The 22-year-old architecture student spoke to Euronews about how she started an online forum for women to anonymously share their stories of harassment following the attack. On Saturday, she will take part in a protest in Paris, marching to fight violence against women.
Fighting online harassment
Next week, Laguerre said she will be pressing charges against online harassers who have threatened her life.
"[Online harassers] said I was lying, wanted attention or was too ugly to be catcalled," she said.
"They insulted me, threatened to rape me and said [the attacker] should’ve killed me, she added, claiming that she had saved up to 100 messages as proof for the charges.
Her attacker, 25-year-old homeless man Firas M., already had a criminal record for violence against his mother and for pimping.
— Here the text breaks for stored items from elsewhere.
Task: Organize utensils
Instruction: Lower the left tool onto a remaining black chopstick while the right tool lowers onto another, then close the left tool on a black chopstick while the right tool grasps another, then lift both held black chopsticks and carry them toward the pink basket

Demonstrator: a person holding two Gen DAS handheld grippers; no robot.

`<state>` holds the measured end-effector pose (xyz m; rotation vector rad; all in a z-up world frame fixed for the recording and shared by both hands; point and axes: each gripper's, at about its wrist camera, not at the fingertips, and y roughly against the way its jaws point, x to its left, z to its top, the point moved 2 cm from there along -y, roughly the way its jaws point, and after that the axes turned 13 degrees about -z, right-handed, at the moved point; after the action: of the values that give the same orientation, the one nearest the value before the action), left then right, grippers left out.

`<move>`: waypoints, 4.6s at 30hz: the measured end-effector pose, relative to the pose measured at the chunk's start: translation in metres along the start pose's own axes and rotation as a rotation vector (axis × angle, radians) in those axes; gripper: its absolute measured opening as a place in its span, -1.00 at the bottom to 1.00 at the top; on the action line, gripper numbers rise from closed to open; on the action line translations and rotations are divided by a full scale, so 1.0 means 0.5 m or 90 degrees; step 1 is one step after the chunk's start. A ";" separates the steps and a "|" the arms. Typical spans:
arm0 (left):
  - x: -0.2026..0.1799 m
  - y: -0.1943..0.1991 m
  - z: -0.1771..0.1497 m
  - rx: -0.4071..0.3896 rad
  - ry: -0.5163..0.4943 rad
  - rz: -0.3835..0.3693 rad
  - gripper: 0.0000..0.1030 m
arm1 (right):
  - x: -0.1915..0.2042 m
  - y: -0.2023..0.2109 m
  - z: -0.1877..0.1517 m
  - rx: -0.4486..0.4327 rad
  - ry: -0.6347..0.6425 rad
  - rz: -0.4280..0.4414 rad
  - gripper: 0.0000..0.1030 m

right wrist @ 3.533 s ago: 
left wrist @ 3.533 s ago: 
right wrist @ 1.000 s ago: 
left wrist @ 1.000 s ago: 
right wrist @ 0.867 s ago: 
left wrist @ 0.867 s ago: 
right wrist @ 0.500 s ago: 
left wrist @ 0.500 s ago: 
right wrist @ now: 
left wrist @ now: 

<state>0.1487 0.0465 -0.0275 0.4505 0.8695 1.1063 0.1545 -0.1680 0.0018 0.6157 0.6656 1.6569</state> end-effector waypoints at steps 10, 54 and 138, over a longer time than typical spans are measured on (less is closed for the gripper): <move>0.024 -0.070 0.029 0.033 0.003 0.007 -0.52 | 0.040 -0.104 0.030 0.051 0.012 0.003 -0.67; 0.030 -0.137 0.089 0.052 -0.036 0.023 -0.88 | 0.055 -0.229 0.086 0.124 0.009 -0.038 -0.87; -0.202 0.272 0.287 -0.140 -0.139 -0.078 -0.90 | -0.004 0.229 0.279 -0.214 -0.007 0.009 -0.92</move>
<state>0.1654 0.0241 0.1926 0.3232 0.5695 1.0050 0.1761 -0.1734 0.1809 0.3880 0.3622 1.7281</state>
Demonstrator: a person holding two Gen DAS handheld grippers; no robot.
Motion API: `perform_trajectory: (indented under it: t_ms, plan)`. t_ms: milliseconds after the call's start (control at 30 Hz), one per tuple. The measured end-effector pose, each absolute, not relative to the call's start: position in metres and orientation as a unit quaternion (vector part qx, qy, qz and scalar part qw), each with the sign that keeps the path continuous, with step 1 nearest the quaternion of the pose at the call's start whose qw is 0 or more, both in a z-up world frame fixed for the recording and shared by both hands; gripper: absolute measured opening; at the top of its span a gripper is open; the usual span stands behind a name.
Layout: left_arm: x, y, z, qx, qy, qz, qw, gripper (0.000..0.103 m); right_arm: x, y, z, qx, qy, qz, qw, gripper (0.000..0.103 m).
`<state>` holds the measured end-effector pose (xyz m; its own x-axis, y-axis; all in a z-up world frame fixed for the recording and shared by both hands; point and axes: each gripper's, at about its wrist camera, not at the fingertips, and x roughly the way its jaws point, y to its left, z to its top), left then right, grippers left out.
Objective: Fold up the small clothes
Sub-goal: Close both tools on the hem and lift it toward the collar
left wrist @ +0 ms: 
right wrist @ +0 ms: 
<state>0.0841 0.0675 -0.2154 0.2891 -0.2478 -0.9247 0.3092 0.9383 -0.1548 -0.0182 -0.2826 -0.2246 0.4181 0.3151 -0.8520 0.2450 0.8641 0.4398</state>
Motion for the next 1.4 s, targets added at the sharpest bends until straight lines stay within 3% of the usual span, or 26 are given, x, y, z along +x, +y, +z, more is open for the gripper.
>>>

He was fined €2,000 and is now serving a six-month prison sentence for aggravated violence for attacking Laguerre. He was forced to undergo psychological analysis and complete a sensitivity training course about violence against women. He is barred from contacting Laguerre.
On Laguerre's forum, women shared stories ranging from being "catcalled" to cases of rape and incest.
"I'm trying to make the site better," Laguerre said, adding that she is improving it with resources for victims of abuse after hearing their heartbreaking stories.
On Saturday, Laguerre marched in Paris on the eve of the International Day for the Elimination of Violence Against Women.
"[Women] face violence in many different forms, every day. It can be harassment, insults, aggression, sexual assault, rape and also murder. This happens every day in France but also in the world and we just want to say that we've had enough," she said.
Barriers to progress
Laguerre cited religion, patriarchal traditional societies and the lack of education and awareness as some of the barriers to achieving gender equality.
"In general, not everybody understands how bad it is for women. Men don’t see or feel or live the violence we go through. When you don’t know it happens, or when you don’t go through it, you don’t fight for it because you don’t know it happens."
"I haven't thought about [forgivness]... when a man is violent, it’s not enough to put them in prison, it’s about educating them to have them understand what they did is wrong because he’s just one guy. It’s not just him, I hold a grudge on our culture," she said.